"Auschwitz or the great alibi" (French: Auschwitz ou le grand alibi) is a 1960 article published in Programme communiste, the French magazine of the International Communist Party (ICP), later reedited in the form of a brochure. The authorship of this text has been attributed to both Amadeo Bordiga and Martin Axelrad. However, the Programme communiste was a Bordigist (edited by disciples of Amadeo Bordiga) revue, publishing its texts anonymously in order to emphasize its character of a collective work.

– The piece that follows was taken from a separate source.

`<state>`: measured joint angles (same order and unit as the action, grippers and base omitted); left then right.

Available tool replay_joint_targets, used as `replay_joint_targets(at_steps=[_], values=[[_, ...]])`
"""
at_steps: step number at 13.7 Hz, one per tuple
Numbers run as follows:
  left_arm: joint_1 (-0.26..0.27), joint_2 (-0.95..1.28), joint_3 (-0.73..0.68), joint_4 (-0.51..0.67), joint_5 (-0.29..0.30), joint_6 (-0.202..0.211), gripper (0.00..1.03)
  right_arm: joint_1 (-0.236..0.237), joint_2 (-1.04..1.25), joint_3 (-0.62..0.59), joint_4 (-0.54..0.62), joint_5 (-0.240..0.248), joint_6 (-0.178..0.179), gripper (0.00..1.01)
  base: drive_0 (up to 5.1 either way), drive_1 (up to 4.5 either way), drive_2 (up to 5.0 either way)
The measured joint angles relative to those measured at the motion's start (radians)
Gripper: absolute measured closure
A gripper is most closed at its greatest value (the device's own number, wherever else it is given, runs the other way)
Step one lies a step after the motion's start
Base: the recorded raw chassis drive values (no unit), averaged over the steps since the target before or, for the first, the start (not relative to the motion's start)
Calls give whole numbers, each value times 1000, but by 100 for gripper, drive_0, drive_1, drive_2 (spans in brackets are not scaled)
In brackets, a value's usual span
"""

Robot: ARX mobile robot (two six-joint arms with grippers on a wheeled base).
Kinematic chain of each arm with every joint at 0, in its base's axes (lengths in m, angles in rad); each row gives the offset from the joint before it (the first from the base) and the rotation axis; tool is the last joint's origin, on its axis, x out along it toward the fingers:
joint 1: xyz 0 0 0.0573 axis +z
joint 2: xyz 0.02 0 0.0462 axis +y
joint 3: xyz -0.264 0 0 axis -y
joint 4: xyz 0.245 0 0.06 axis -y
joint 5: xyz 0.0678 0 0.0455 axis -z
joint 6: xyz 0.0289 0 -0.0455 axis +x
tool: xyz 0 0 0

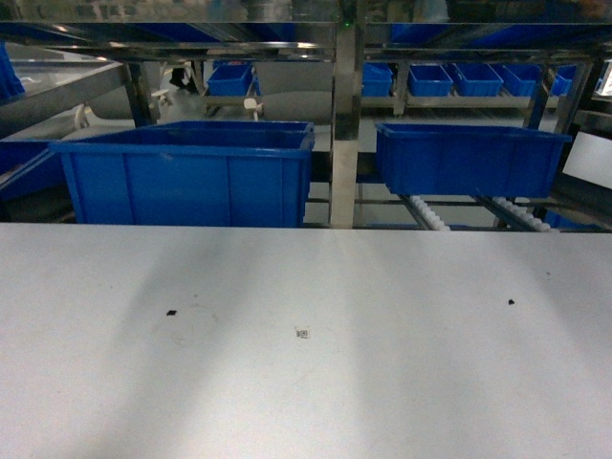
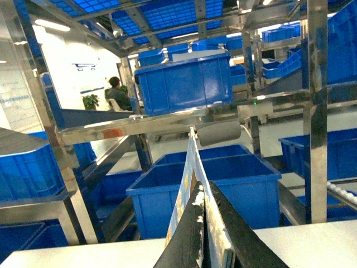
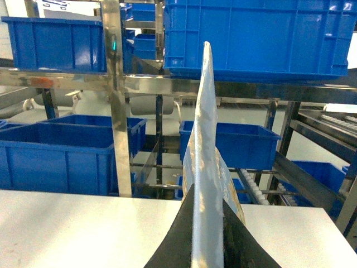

The work is seen by some as a form of Holocaust denial, arguing that the Auschwitz concentration camp could not have been created as an extermination camp because the bourgeoisie cannot act without a profit motive and therefore this was a labor camp in which members of the middle class exploited and exterminated other members of the middle class, thereby enabling capitalists to accumulate wealth. However, an actual reading of the text reveals that the existence of death camps were taken for granted and that the goal of the paper was not to deny death camps, but to explain why the bourgeoisie would view the extermination of Jews (and specifically Jews) as profitable. The text does not deny the horrors of the Holocaust, but instead makes the argument that the genocide was "a direct result of economic constraint".

Author 
The article was published in issue 11, dated April–June 1960, of the Programme communiste, organ of the ICP. The article starts out with a critique of a poster published by the MRAP and largely supports its argument on the book The History of Joel Brand. It was at first published in French, referring to a French context, which in itself made the attribution to the Italian communist Amadeo Bordiga problematic. According to an article in 2010 in Le Prolétaire, organ of the ICP, its author was in fact Martin Axelrad, a militant French Bordigist and of Jewish origin.

Thesis 
According to the author, or authors, of this article, the Nazis did not exterminate the Jews because they were Jews, but because they were an important group within the petite bourgeoisie, a social class condemned to disappear by the concentration of capital; and antisemitism in its modern form developed within that same petite bourgeoisie in an attempt to preserve itself as a class by sacrificing a particular part of itself. Concentrated German capital interests, when confronted with the economic crisis, it is claimed, saw this development as a windfall: "It could liquidate part of its petite bourgeoisie with the consent of the petite bourgeoisie, or even better, have the petite bourgeoisie itself take charge of this liquidation". Thus, according to the author(s), antisemitism was determined by socioeconomic conditions: 

The article refers to Adolf Eichmann's offer to "sell a million Jews" as related by the American relief worker Joel Brand to support the claim that the Nazis at first tried to get rid of the Jewish population by expelling them and that no other countries were prepared to receive them as these other countries were confronted with the same problems concerning their petite bourgeoisie. As the war aggravated the whole situation, the concentrated capital forces of Germany ended up organising the extermination of the Jews.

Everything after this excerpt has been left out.